From mboxrd@z Thu Jan  1 00:00:00 1970
From: dwmw2@infradead.org (David Woodhouse)
Date: Wed, 06 Jan 2010 23:43:00 +0000
Subject: Sending UTF-8 patches (was: [PATCH 2/2] Remove now-defunct
	ts7250 nand driver)
In-Reply-To: <20100106232128.GE24250@shareable.org>
References: <201001051459.58621.hartleys@visionengravers.com>
	<1262784693.3181.8034.camel@macbook.infradead.org>
	<20100106180705.GC11773@shareable.org>
	<1262803010.3181.8484.camel@macbook.infradead.org>
	<20100106232128.GE24250@shareable.org>
Message-ID: <1262821380.3181.8838.camel@macbook.infradead.org>
To: linux-arm-kernel@lists.infradead.org
List-Id: linux-arm-kernel.lists.infradead.org

On Wed, 2010-01-06 at 23:21 +0000, Jamie Lokier wrote:
> > Personally, I suspect you're right, and it should be converted too.
> 
> It would need to optional for git users whose source code isn't UTF-8 -
> possibly converting the other way for them.  But yeah I think it'd make
> sense to be on by default.

It's silly to talk of 'converting the other way'. The tool converts from
the charset of the email, to the charset that the git repository is
configured for (which is UTF-8 by default and in all sane cases).

Why would you want to convert the other way?
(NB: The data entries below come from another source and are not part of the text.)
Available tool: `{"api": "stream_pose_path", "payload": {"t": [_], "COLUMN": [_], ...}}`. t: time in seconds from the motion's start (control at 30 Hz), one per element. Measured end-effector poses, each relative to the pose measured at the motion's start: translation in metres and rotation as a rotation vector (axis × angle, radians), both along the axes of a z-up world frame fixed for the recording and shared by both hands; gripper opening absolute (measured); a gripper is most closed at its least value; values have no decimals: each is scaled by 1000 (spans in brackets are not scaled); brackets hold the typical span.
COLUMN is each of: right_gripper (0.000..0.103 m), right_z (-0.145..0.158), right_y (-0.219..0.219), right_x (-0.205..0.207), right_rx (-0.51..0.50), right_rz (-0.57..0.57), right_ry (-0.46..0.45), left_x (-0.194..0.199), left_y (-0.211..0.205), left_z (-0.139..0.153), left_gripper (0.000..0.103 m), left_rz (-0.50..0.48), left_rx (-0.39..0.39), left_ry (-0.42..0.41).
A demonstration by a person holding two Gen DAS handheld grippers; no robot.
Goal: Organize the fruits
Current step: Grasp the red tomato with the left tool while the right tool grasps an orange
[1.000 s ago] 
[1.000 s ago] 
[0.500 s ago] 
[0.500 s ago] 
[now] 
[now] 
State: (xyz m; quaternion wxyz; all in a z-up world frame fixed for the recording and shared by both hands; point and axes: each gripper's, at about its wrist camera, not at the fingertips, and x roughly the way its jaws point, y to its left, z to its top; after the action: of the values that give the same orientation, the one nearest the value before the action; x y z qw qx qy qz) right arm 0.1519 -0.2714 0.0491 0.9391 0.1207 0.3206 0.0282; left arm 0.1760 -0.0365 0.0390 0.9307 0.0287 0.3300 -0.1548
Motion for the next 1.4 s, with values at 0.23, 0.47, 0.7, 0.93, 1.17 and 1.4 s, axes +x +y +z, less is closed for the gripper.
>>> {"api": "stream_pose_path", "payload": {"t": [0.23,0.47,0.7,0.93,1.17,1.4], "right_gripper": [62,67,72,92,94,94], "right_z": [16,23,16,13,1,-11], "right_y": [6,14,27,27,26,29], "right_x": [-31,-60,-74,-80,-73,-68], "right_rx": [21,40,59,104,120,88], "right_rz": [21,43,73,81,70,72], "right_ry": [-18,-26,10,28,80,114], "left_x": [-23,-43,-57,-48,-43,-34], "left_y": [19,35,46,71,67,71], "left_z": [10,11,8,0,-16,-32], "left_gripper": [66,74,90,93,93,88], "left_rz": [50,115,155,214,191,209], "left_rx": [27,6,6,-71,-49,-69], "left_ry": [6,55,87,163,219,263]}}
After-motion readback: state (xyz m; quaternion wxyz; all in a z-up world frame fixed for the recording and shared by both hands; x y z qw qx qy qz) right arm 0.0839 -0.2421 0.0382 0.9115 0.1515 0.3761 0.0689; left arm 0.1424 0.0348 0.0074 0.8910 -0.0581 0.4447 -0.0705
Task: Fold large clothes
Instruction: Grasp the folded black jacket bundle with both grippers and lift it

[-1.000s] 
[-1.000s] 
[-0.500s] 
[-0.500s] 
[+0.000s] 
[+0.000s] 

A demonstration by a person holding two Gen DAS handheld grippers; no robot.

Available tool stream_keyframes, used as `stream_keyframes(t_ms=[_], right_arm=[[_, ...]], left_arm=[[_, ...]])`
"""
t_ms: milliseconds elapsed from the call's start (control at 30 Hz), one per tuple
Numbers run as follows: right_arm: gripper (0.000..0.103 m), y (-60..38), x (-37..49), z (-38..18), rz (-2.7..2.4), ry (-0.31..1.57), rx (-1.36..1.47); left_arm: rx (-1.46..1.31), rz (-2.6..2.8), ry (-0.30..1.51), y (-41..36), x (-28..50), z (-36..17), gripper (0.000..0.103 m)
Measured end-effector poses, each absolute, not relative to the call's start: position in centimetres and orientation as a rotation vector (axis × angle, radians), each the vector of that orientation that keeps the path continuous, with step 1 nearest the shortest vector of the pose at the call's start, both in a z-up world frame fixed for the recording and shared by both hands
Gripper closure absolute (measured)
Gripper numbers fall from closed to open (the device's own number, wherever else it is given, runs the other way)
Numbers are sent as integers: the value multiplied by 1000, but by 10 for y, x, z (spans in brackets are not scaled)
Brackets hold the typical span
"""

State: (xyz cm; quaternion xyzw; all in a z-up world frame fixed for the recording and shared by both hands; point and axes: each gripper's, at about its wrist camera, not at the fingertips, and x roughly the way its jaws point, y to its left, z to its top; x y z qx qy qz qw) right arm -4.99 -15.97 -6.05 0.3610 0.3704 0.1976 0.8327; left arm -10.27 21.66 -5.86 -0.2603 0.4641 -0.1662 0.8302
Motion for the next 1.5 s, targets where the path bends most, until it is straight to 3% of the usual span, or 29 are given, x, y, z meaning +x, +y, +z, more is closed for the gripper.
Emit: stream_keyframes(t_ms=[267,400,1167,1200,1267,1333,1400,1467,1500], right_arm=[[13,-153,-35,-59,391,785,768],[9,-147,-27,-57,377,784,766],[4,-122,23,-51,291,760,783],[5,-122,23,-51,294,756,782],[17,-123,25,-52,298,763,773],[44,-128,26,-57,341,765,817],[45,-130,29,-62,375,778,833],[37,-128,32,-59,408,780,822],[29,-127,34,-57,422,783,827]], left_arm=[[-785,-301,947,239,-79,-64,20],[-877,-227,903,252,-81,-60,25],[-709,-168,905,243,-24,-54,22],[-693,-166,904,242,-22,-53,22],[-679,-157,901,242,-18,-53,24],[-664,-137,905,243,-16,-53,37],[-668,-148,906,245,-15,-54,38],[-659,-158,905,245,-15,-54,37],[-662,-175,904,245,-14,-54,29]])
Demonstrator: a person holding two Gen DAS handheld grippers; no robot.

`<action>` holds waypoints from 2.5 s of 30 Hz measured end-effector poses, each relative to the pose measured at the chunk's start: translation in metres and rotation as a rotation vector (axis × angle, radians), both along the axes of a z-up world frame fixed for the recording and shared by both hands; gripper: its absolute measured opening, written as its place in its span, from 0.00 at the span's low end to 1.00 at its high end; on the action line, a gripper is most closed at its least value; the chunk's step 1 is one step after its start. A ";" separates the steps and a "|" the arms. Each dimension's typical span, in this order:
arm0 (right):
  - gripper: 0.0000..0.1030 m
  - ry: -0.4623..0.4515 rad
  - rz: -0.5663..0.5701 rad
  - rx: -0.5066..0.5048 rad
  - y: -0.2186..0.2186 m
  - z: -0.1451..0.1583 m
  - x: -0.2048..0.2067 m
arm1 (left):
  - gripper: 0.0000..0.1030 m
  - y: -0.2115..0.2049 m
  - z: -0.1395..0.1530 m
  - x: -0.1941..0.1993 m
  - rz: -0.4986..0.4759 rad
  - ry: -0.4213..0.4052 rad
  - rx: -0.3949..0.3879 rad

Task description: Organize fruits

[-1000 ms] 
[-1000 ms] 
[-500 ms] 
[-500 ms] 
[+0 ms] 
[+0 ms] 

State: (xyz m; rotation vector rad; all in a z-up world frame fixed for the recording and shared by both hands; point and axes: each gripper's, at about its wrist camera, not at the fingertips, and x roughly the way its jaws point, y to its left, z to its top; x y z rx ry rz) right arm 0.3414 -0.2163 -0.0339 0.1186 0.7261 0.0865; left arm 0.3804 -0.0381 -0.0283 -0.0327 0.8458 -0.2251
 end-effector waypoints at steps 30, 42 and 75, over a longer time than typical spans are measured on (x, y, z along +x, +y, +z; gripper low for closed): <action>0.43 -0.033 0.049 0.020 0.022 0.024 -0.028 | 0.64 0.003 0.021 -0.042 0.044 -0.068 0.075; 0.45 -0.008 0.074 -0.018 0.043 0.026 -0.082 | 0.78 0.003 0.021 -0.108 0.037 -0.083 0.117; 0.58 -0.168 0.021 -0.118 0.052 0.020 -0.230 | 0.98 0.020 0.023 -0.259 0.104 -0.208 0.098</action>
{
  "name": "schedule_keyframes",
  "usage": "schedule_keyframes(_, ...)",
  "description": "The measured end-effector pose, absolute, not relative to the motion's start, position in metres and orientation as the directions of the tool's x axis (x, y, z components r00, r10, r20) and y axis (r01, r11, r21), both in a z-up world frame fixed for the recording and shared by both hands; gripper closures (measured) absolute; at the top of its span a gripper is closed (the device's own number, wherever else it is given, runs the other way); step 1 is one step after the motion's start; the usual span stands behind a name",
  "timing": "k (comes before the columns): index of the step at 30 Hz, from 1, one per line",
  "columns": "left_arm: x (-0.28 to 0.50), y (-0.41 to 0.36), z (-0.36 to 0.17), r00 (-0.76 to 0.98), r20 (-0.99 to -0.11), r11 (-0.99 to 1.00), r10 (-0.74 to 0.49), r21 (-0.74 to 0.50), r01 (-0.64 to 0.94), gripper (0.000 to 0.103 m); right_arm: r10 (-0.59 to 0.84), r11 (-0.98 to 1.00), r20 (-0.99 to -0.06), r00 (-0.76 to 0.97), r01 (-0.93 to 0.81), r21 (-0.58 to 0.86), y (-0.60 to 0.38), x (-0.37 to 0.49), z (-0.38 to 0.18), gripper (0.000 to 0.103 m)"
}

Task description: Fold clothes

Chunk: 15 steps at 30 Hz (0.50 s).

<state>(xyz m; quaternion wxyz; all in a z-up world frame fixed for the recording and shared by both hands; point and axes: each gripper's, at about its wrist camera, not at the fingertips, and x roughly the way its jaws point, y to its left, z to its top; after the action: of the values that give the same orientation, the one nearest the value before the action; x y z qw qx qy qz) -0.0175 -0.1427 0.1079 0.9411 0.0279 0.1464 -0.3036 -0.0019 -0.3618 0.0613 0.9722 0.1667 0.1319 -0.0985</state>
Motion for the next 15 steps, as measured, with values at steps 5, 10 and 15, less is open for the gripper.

It is currently optional, but I suspect that's the wrong approach. The
only reason you'd ever want that is if the mail it's interpreting is
mislabelled -- and in that case surely the best workaround is an option
which lets you override the Content-Type: header, not just disable the
charset conversion altogether. Obviously if you override the input
charset to be equal to your repository configuration, that means that no
conversion is done. But that's just a fairly unimportant special case of
the override, surely?

> Section 4.1.2, Charset Parameter, final paragraph:
> 
> >>   In general, composition software should always use the "lowest common
> >>   denominator" character set possible.  For example, if a body contains
> >>   only US-ASCII characters, it SHOULD be marked as being in the US-
> >>   ASCII character set, not ISO-8859-1, which, like all the ISO-8859
> >>   family of character sets, is a superset of US-ASCII.  More generally,
> >>   if a widely-used character set is a subset of another character set,
> >>   and a body contains only characters in the widely-used subset, it
> >>   should be labelled as being in that subset.  This will increase the
> >>   chances that the recipient will be able to view the resulting entity
> >>   correctly.
> 
> It's a SHOULD, but it's still a good idea.  ISO-8859-1 is still very
> widely-used for email.

That might have made sense 13 years ago, but today I would suggest that
we ought to be applying a general principle that UTF-8 SHOULD be used
everywhere.

By doing so, we mostly sidestep the need for the whole charset labelling
and conversion clusterfuck that nobody ever quite managed to get right
anyway. If everything on the system is UTF-8, all the time, then it
doesn't _matter_ that nobody ever really managed to get labelling to
work.

>>From RFC2119:
3. SHOULD   This word, or the adjective "RECOMMENDED", mean that there
   may exist valid reasons in particular circumstances to ignore a
   particular item, but the full implications must be understood and
   carefully weighed before choosing a different course.

I understand the full implications of not using legacy character sets,
and have carefully weighed them before choosing to send UTF-8.

What's the down-side? That some Luddite out there might have a system
which _still_ can't render UTF-8 email in 2010, so they're only seeing
the 99.999% of the email which is readable as ASCII?

-- 
dwmw2